Ergänzend zu den allgemeinen Arbeitsschutzregeln für alle Arbeitnehmer im ArbZG sowie für bestimmte Arbeitnehmergruppen im Jugendarbeitsschutzgesetz (JArbSchG) enthält § 4 für schwangere und stillende Frauen besondere Arbeitszeitregelungen. Die Vorschrift regelt die Voraussetzungen, unter denen schwangere und stillende Frauen Mehrarbeit ausüben dürfen sowie die einzuhaltende Ruhezeit.

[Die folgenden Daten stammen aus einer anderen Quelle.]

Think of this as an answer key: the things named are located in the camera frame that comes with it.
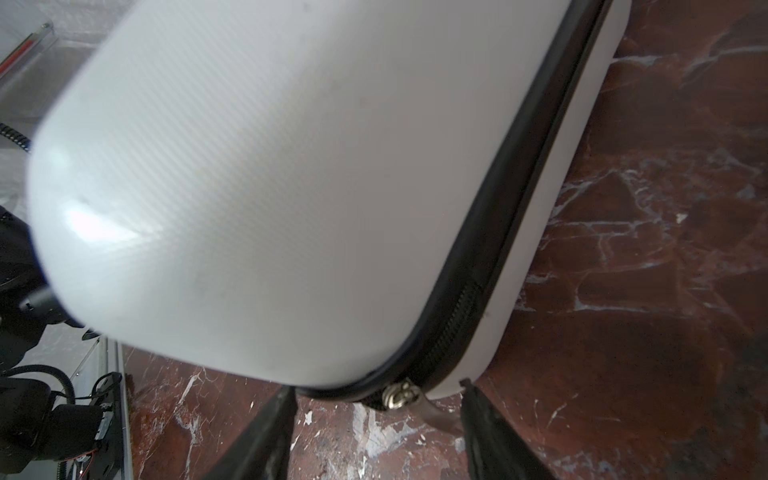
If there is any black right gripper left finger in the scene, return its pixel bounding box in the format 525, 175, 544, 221
203, 386, 297, 480

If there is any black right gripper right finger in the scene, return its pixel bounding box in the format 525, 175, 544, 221
460, 379, 556, 480

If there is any white black suitcase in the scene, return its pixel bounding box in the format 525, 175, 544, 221
26, 1, 631, 410

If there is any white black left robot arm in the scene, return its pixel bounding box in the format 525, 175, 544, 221
1, 209, 128, 479

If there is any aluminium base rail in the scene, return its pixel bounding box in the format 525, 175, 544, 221
67, 338, 134, 479

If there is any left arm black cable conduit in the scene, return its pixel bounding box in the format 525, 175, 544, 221
0, 121, 31, 152

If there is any clear plastic wall bin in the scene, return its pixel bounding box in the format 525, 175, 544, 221
1, 20, 57, 87

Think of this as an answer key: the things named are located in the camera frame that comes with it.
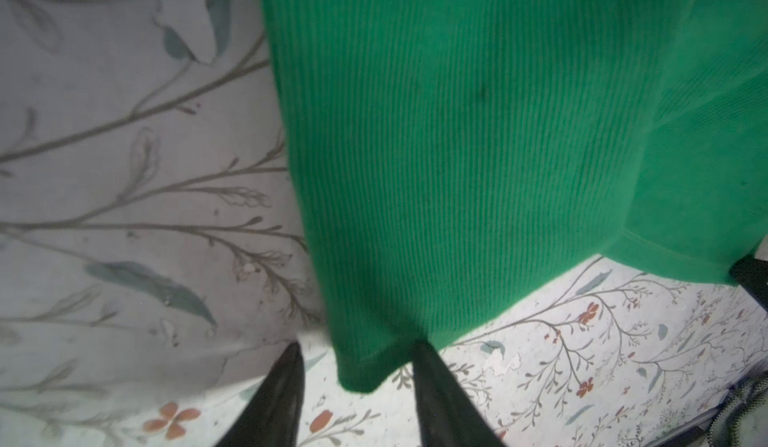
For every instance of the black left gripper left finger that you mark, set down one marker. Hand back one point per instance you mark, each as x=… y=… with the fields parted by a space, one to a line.
x=272 y=416

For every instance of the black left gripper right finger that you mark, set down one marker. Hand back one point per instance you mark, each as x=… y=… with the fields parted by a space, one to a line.
x=446 y=416

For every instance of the green tank top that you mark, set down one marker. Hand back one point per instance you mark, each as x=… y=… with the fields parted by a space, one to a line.
x=450 y=157

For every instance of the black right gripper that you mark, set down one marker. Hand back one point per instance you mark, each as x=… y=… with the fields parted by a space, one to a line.
x=752 y=275

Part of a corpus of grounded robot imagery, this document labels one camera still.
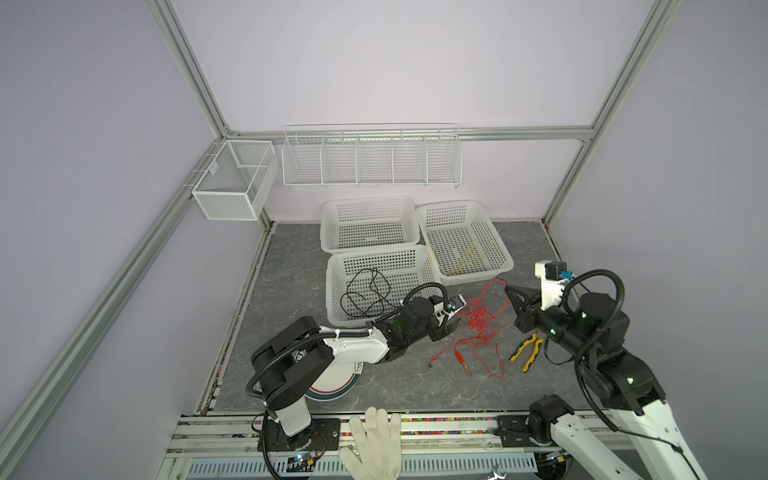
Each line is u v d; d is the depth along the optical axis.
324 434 0.74
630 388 0.43
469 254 1.09
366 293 0.99
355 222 1.20
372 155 0.97
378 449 0.71
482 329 0.85
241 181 1.02
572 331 0.50
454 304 0.70
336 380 0.82
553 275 0.53
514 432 0.74
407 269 1.05
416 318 0.64
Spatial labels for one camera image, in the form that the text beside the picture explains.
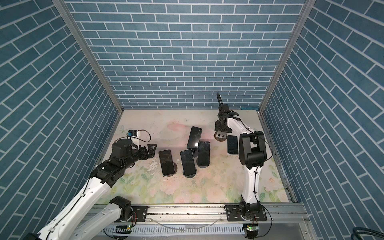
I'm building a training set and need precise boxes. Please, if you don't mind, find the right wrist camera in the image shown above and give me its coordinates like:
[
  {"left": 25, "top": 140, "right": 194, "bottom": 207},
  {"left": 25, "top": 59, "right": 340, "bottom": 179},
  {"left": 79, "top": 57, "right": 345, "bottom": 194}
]
[{"left": 218, "top": 104, "right": 231, "bottom": 117}]

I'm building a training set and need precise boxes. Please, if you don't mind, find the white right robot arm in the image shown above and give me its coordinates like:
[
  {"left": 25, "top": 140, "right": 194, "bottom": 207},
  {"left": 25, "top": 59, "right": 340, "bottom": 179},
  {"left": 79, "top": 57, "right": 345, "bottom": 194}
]
[{"left": 214, "top": 111, "right": 272, "bottom": 220}]

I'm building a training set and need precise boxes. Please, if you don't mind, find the grey stand wooden base right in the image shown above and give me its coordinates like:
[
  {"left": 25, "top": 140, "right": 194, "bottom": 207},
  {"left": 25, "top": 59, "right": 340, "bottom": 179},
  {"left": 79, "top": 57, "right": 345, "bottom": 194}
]
[{"left": 214, "top": 131, "right": 228, "bottom": 142}]

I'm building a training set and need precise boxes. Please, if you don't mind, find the aluminium corner post right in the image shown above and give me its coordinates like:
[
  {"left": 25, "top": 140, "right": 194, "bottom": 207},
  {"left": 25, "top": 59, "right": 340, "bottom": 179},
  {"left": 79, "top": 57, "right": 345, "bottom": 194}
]
[{"left": 259, "top": 0, "right": 316, "bottom": 113}]

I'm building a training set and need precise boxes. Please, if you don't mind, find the grey stand wooden base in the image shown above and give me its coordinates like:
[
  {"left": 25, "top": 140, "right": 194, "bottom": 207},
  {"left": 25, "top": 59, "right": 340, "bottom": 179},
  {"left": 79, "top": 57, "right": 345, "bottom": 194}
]
[
  {"left": 214, "top": 131, "right": 228, "bottom": 142},
  {"left": 162, "top": 162, "right": 178, "bottom": 177}
]

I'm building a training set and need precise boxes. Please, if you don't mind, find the grey stand wooden base left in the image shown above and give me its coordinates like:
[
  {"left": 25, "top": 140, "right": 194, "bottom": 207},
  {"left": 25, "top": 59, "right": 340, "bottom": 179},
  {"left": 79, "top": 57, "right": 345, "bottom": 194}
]
[{"left": 162, "top": 162, "right": 178, "bottom": 177}]

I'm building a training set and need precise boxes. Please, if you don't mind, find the aluminium corner post left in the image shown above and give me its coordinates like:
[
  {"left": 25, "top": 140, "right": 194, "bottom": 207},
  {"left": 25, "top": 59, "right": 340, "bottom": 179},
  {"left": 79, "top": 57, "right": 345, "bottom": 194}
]
[{"left": 52, "top": 0, "right": 124, "bottom": 114}]

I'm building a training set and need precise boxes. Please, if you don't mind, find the teal edged black phone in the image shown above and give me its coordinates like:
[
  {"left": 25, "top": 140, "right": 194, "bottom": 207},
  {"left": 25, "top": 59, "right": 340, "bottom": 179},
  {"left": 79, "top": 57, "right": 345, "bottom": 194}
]
[{"left": 227, "top": 135, "right": 239, "bottom": 155}]

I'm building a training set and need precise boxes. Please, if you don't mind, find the grey stand rear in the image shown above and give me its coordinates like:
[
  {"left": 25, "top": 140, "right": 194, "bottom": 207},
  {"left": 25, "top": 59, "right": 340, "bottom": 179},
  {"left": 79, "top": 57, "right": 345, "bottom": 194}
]
[{"left": 192, "top": 148, "right": 198, "bottom": 158}]

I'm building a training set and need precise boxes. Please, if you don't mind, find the aluminium corner post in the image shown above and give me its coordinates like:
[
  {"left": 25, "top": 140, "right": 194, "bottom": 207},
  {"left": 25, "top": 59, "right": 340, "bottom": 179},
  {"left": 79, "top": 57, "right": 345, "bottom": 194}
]
[
  {"left": 259, "top": 0, "right": 316, "bottom": 113},
  {"left": 52, "top": 0, "right": 124, "bottom": 114}
]

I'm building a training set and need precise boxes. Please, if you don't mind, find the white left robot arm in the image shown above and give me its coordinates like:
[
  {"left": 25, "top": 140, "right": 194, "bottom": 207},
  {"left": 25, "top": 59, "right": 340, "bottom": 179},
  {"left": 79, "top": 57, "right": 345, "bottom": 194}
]
[{"left": 24, "top": 138, "right": 157, "bottom": 240}]

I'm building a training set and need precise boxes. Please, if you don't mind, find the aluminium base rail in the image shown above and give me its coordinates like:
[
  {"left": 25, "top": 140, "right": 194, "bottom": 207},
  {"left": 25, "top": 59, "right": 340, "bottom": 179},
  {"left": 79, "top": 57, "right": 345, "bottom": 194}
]
[{"left": 132, "top": 203, "right": 310, "bottom": 225}]

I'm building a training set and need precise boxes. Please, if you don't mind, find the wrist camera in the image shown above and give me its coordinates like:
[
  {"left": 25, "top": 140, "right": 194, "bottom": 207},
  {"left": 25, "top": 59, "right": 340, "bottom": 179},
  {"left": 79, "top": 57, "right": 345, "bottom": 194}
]
[
  {"left": 218, "top": 104, "right": 231, "bottom": 117},
  {"left": 127, "top": 129, "right": 152, "bottom": 143}
]

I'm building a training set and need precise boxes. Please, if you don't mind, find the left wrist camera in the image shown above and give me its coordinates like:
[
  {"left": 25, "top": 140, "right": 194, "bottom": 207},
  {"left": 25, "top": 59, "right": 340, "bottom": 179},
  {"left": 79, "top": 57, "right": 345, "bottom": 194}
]
[{"left": 127, "top": 129, "right": 152, "bottom": 143}]

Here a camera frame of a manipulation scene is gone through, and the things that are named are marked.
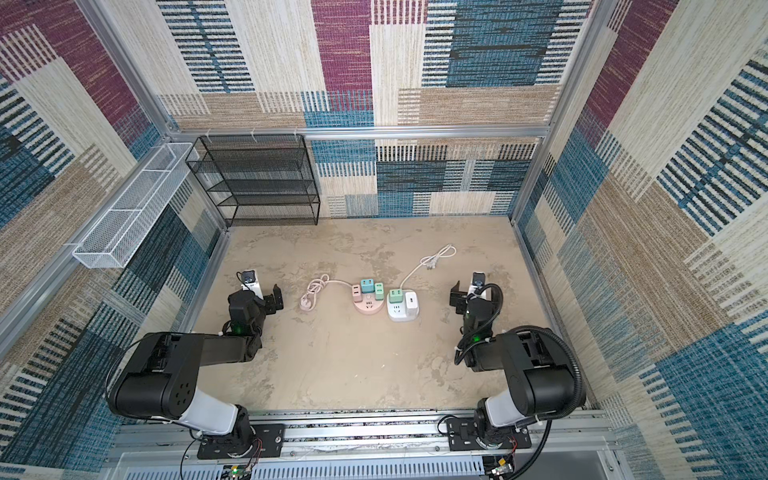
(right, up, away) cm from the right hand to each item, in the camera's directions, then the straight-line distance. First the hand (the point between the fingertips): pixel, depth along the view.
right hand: (475, 287), depth 91 cm
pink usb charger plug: (-36, -2, 0) cm, 36 cm away
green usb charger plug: (-29, -1, +1) cm, 29 cm away
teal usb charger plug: (-33, 0, +3) cm, 33 cm away
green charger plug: (-24, -3, 0) cm, 24 cm away
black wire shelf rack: (-73, +36, +17) cm, 83 cm away
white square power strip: (-23, -7, 0) cm, 24 cm away
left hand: (-66, +1, +1) cm, 66 cm away
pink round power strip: (-32, -6, +3) cm, 33 cm away
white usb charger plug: (-19, -3, -2) cm, 20 cm away

Durch diese Vorschrift sollen Frauen in der Phase, in der sie durch Schwangerschaft und Stillzeit körperlich stärker beansprucht sind, vor Überlastungen durch besonders belastende Arbeitszeiten geschützt werden.

Die Norm verbietet in Abs. 1 für schwangere oder stillende Frauen Mehrarbeit von über 8 1/2 Stunden täglich oder über 90 Stunden in der Doppelwoche, für schwangere oder stillende Frau unter 18 Jahren Mehrarbeit von über 8 Stunden täglich oder über 80 Stunden in der Doppelwoche. In Abs. 2 schreibt das Gesetz für schwangere oder stillende Frauen eine ununterbrochene Ruhezeit von mindestens 11 Stunden nach Beendigung der täglichen Arbeitszeit vor.

 

Rz. 2

Bei dem Beschäftigungsverbot des § 4 handelt es sich um ein generelles Beschäftigungsverbot, da es unabhängig von der individuellen Situation der Frau für alle werdenden und stillenden Mütter gilt. Es ist zwingend, von ihm kann nicht durch Tarifvertrag oder Betriebsvereinbarung zum Nachteil der Frau abgewichen werden. Von dem absoluten Verbot der Mehrarbeit in Abs. 1 kann auch nicht durch ein Einverständnis der Arbeitnehmerin abgewichen werden.

Nur in besonders begründeten Einzelfällen kann die Aufsichtsbehörde nach § 29 Abs. 3 Satz 2 Nr. 1 MuSchG eine Ausnahme vom Verbot der Mehrarbeit bewilligen, wenn sich die Frau ausdrücklich bereit erklärt und nach ärztlichem Zeugnis nichts gegen die Beschäftigung spricht, allerdings muss auch dann die 11-stündige Ruhezeit nach § 4 Abs. 2 MuSchG zwingend eingehalten werden.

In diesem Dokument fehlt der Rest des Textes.